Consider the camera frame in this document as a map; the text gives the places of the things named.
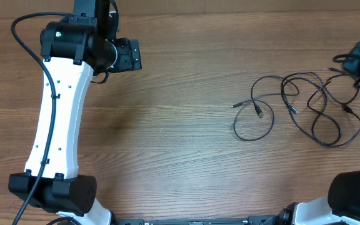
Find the cable plug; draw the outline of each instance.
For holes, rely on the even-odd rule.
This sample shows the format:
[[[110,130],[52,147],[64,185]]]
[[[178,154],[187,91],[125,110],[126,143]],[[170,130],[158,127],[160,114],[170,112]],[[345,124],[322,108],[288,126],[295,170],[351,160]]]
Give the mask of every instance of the cable plug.
[[[354,114],[354,111],[353,111],[349,106],[347,106],[347,105],[342,105],[341,107],[342,107],[342,109],[343,109],[344,111],[346,111],[347,113]]]
[[[240,102],[240,103],[237,103],[237,104],[235,104],[235,105],[233,105],[233,106],[231,106],[232,108],[237,108],[237,107],[240,107],[240,106],[242,106],[244,103],[243,102]]]
[[[291,109],[291,112],[294,113],[295,115],[297,115],[299,113],[299,111],[296,108],[294,108],[294,106],[291,106],[290,109]]]
[[[261,108],[255,103],[254,103],[254,107],[255,107],[256,114],[259,116],[259,118],[262,118],[263,112],[262,112]]]

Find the beige wall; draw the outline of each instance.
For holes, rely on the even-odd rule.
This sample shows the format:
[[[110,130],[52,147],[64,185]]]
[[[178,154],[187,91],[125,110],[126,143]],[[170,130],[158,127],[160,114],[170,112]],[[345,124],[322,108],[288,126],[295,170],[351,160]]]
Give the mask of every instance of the beige wall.
[[[0,18],[72,12],[74,0],[0,0]],[[360,10],[360,0],[116,0],[122,15]]]

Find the tangled cable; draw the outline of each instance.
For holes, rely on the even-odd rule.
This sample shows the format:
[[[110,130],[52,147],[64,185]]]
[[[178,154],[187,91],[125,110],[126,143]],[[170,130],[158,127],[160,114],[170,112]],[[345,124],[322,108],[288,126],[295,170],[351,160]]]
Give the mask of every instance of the tangled cable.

EXERCISE DETAILS: Select and copy every line of the material that holds the string "Find".

EXERCISE ANSWER:
Find the cable plug; draw the outline of each instance.
Find the beige wall; draw the outline of each instance.
Find the tangled cable; draw the outline of each instance.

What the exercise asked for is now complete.